Source data >>
┏━━

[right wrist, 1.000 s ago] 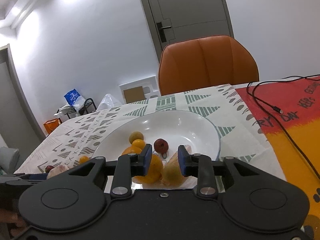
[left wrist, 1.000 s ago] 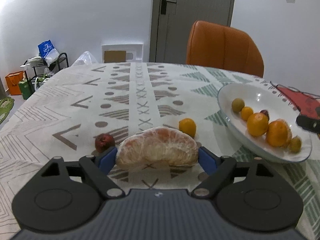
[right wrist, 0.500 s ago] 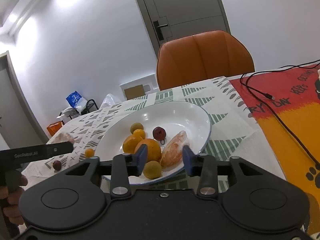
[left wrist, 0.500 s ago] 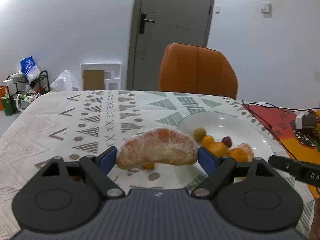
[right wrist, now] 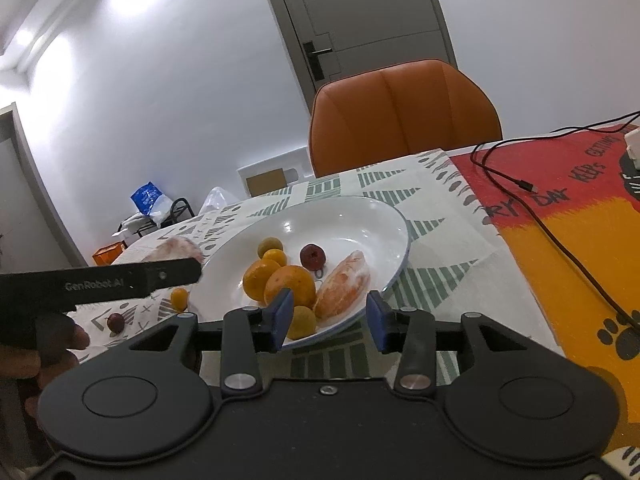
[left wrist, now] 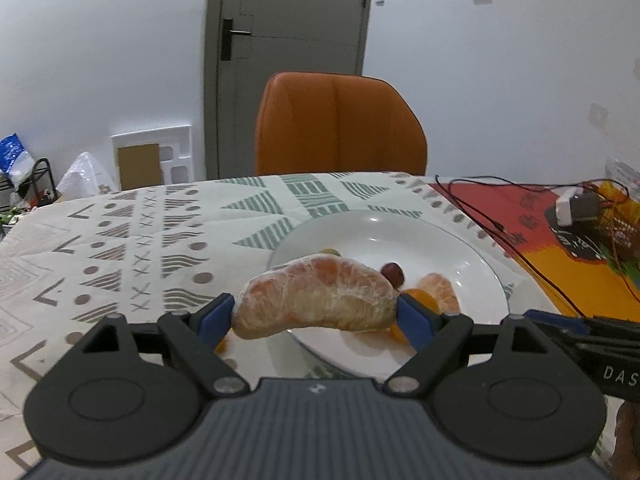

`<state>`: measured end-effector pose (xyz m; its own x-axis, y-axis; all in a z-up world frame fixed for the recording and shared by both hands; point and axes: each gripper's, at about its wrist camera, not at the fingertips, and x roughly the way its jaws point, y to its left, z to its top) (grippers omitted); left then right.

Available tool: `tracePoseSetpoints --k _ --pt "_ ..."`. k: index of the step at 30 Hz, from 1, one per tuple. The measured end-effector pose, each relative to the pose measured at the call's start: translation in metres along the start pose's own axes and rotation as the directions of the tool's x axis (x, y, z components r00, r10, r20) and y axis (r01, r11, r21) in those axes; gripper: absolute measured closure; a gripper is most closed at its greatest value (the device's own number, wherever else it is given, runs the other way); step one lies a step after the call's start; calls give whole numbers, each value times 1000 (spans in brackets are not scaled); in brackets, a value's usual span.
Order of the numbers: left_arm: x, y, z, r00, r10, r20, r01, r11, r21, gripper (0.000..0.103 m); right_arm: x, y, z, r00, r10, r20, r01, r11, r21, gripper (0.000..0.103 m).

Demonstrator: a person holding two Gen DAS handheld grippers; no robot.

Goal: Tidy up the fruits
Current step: 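Carry the plum and pomelo segment into the white bowl and open both tools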

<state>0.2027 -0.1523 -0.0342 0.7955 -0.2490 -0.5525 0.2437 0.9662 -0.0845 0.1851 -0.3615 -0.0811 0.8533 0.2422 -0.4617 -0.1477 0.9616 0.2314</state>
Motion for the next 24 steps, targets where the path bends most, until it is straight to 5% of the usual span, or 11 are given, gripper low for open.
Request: tracePoseSetpoints --k 15,24 --pt "-15 20 -2 999 33 5 -33 999 -28 14 -3 1 0 1000 14 9 -14 1000 6 60" --pt "-36 49 -9 997 80 -2 -80 994 -74 10 -1 13 0 999 31 12 -31 1000 2 38"
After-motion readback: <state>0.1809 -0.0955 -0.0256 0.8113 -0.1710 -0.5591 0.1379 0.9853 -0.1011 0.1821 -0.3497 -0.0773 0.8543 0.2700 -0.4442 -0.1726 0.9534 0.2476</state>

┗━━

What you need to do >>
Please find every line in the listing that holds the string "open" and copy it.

Written response >>
Current step: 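Carry the plum and pomelo segment into the white bowl and open both tools
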Motion for the next 24 steps, targets where the path bends most, until it is straight to 5% of the usual span, or 11 are given, gripper low for open.

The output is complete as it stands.